Throughout this article, I’ve used the term “connect” multiple times. That’s because it’s important to remember what the goal of communication ultimately is: connection. No matter the form of communication – film, text, or spoken word – the goal is to create a relationship with a person and transfer a message. Sometimes the message can be about society, sometimes it’s about trying to impart the importance of privacy, sometimes it’s trying to say “I’m someone you’d get along with and you should hang out with more often.” But unless you can find a way to relate to that person, that message won’t stick. And that’s really what communication and connection is all about: finding common ground. If you both like Italian food and cooking, that’s a connection. If you both like black-and-white horror films, that’s a connection. Finding and cultivating these connections is ultimately what will make people like you and want to spend more time around you, and fills that social need.

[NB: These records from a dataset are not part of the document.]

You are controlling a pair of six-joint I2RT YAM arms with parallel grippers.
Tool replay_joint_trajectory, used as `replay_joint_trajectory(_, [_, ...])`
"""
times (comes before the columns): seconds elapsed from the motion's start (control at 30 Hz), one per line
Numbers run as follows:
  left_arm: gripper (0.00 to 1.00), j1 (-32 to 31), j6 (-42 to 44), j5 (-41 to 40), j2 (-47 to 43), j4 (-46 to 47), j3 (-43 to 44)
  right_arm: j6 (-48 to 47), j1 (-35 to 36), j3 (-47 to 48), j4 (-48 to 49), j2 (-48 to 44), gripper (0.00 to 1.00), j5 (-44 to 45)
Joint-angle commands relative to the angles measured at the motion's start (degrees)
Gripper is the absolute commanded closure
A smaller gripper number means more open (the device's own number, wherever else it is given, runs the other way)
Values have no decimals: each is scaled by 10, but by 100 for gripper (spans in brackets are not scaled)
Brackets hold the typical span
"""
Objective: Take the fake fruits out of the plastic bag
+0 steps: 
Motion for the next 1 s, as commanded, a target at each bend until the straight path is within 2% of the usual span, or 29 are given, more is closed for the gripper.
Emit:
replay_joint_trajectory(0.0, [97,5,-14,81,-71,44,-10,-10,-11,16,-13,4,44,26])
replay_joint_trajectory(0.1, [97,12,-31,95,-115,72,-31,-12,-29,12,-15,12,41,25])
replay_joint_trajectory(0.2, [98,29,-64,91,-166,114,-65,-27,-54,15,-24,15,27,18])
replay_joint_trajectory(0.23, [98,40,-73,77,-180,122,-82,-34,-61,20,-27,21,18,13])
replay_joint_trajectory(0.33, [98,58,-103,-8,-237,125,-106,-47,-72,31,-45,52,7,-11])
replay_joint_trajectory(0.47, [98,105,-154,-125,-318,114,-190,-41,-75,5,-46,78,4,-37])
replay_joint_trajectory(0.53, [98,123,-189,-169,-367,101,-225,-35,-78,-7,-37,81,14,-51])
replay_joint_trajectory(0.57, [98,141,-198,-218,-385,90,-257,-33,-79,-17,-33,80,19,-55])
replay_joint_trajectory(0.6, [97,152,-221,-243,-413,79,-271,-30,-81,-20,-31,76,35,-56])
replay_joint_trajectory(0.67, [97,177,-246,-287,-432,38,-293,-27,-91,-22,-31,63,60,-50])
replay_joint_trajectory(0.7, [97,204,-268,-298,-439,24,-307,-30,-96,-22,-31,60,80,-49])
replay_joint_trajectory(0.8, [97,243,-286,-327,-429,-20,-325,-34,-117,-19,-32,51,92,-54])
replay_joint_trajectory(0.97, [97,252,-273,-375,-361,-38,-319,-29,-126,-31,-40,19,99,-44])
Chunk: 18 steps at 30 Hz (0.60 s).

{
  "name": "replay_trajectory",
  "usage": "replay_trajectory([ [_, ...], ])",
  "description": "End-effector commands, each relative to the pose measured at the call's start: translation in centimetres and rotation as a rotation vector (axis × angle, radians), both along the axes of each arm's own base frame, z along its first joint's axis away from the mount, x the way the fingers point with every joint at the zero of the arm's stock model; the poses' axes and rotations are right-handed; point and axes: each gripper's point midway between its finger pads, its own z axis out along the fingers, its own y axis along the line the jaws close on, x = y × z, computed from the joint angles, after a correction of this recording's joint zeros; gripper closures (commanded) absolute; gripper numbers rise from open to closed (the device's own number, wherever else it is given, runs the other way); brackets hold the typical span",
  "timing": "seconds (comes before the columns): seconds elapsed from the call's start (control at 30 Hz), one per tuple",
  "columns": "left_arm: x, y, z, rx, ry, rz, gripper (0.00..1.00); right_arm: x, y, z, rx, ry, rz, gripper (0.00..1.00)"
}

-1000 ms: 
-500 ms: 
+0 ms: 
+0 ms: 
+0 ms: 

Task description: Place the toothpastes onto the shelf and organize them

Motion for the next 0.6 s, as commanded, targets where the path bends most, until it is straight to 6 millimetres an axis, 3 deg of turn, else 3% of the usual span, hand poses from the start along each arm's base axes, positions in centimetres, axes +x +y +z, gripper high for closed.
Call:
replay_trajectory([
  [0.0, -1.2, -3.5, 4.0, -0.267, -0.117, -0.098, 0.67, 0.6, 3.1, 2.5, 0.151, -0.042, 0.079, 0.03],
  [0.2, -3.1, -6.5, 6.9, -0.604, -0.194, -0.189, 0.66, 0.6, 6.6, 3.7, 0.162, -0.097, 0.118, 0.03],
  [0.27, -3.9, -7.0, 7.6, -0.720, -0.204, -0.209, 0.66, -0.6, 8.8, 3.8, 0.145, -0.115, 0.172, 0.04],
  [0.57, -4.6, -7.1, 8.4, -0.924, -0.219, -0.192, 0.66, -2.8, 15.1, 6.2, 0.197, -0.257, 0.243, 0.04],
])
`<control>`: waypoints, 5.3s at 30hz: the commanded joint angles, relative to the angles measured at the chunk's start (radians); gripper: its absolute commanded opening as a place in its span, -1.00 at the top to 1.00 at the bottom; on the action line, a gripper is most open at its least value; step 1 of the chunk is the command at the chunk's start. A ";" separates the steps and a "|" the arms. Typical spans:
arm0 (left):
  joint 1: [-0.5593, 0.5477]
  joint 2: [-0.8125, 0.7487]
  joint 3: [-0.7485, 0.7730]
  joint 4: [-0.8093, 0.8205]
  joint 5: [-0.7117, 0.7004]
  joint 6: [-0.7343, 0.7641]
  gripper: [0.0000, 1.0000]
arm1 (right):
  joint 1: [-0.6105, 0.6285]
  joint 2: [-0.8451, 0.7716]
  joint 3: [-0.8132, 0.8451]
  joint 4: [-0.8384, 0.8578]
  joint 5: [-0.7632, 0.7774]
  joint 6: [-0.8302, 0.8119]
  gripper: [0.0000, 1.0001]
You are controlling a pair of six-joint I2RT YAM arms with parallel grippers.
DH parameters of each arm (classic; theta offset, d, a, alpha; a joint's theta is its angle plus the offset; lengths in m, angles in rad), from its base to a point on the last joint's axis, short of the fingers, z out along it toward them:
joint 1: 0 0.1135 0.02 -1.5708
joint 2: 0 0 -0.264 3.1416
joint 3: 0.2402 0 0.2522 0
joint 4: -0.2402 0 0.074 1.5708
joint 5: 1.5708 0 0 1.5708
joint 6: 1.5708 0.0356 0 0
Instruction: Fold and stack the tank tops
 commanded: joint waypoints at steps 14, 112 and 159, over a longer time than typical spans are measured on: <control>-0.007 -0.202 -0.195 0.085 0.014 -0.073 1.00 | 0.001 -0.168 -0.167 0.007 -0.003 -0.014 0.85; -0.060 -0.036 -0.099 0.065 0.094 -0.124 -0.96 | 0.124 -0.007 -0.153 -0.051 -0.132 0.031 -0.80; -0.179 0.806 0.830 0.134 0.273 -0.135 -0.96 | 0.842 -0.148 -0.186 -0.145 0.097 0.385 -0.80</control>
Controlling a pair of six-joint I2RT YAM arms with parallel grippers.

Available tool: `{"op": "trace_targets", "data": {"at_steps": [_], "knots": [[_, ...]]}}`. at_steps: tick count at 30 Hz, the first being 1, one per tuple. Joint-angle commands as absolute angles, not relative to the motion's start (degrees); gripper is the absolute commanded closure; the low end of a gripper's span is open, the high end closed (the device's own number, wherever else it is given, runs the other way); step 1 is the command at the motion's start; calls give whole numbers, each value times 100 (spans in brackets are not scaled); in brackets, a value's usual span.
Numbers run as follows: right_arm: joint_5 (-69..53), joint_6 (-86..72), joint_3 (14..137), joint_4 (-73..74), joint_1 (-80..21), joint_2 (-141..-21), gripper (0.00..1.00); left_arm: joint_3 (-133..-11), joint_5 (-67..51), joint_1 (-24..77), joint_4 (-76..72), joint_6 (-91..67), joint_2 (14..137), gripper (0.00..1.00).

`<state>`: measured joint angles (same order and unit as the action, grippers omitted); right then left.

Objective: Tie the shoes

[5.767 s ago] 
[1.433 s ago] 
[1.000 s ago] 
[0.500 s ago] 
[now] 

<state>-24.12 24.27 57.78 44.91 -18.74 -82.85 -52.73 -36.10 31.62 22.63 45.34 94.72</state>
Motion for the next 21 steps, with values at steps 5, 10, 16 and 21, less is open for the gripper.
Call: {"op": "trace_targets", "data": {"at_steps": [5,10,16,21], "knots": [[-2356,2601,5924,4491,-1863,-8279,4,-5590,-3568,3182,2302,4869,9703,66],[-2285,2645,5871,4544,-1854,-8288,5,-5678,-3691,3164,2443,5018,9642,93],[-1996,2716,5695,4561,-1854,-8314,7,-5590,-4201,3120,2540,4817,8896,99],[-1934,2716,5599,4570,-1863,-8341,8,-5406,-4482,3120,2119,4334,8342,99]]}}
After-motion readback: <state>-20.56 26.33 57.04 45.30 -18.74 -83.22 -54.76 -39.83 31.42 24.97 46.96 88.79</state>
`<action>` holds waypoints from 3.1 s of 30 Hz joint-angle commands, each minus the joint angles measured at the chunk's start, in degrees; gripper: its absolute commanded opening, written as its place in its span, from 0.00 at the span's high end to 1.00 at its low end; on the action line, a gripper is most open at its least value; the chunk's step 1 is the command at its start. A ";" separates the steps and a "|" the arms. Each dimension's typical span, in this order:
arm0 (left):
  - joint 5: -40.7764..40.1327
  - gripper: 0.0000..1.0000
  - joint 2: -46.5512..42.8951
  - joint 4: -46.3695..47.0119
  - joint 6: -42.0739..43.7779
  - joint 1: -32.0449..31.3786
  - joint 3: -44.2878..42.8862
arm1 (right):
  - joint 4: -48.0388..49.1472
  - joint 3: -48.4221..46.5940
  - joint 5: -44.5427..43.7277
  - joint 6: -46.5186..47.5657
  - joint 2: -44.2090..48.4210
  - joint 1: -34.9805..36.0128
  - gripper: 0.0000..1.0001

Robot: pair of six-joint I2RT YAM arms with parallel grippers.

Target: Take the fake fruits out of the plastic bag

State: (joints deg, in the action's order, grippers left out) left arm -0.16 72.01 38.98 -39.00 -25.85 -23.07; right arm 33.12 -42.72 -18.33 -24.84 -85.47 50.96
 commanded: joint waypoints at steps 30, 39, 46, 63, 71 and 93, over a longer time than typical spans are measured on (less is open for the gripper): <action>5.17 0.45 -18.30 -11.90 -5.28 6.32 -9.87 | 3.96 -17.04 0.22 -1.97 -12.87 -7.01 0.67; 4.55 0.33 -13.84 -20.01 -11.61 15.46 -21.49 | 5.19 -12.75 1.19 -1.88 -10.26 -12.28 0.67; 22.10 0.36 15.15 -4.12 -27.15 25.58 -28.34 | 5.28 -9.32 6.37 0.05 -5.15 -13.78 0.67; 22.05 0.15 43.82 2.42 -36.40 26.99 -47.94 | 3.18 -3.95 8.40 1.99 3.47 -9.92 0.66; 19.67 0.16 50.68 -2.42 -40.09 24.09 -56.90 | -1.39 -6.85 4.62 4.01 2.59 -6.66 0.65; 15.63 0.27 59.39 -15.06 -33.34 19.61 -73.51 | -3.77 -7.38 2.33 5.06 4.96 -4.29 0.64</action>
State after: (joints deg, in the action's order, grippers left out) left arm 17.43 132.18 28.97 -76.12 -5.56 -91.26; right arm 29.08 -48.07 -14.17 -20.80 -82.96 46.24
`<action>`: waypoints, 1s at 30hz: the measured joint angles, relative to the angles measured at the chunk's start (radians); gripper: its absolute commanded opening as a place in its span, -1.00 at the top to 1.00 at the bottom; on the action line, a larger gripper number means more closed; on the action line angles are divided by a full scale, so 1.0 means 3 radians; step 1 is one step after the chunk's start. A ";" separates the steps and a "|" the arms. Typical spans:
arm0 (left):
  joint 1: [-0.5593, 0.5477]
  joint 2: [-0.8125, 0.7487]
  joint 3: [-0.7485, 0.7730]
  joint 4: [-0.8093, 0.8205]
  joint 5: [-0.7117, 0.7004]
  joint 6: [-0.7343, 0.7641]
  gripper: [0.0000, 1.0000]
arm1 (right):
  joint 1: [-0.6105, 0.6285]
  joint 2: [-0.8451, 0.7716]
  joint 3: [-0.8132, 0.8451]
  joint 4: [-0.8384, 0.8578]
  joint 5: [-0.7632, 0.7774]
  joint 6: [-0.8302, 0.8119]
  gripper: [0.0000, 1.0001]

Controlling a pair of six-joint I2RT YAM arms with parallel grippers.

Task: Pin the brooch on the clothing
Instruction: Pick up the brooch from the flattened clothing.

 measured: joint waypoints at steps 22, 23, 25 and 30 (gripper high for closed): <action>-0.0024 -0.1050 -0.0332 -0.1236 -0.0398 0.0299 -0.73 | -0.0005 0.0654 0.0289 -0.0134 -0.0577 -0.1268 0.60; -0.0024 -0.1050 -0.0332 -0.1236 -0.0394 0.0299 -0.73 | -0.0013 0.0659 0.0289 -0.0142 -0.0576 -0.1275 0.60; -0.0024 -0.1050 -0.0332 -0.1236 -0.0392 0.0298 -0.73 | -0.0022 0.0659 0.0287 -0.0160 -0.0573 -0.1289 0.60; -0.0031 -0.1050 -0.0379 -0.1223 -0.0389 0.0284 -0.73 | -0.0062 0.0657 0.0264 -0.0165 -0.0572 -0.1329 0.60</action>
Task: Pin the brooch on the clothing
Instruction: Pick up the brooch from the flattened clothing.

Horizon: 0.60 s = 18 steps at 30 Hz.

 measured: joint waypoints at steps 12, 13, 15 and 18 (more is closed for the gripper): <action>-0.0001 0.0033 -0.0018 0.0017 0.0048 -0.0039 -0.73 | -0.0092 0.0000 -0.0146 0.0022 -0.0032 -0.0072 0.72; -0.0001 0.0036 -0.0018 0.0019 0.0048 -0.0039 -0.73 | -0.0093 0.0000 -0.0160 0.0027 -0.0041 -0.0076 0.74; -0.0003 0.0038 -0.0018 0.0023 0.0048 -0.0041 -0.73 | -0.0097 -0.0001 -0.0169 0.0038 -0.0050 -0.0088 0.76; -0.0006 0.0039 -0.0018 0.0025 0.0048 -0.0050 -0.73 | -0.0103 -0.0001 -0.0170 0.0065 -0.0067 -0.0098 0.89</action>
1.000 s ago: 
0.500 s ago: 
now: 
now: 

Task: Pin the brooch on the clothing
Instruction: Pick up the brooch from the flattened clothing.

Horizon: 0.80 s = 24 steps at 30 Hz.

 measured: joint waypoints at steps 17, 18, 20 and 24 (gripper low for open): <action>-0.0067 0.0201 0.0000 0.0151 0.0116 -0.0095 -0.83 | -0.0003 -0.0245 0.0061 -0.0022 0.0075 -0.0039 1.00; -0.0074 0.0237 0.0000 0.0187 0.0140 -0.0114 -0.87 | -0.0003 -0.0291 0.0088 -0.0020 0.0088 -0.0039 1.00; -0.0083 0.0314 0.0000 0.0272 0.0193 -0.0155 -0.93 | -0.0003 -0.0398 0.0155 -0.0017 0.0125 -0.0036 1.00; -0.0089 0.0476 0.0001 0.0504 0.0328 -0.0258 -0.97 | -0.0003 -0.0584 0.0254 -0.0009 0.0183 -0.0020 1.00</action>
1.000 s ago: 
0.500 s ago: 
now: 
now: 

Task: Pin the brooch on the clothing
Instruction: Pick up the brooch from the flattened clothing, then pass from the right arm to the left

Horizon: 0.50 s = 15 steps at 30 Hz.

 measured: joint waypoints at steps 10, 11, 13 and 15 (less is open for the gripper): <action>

Privacy is important. Privacy is a human right. But it doesn’t have to mean being alone and isolated from the world. You can be private and still have friends, family, and fall in love. It just takes some practice. And the more you do it, the better you get. Assuming it’s safe to do so with the pandemic and all, getting out is the best way to practice and develop new connections. Figure out your interests, then figure out where those people gather: concerts, old movie screenings, EFF meetups, cooking classes, you name it. It just takes a little intentionality.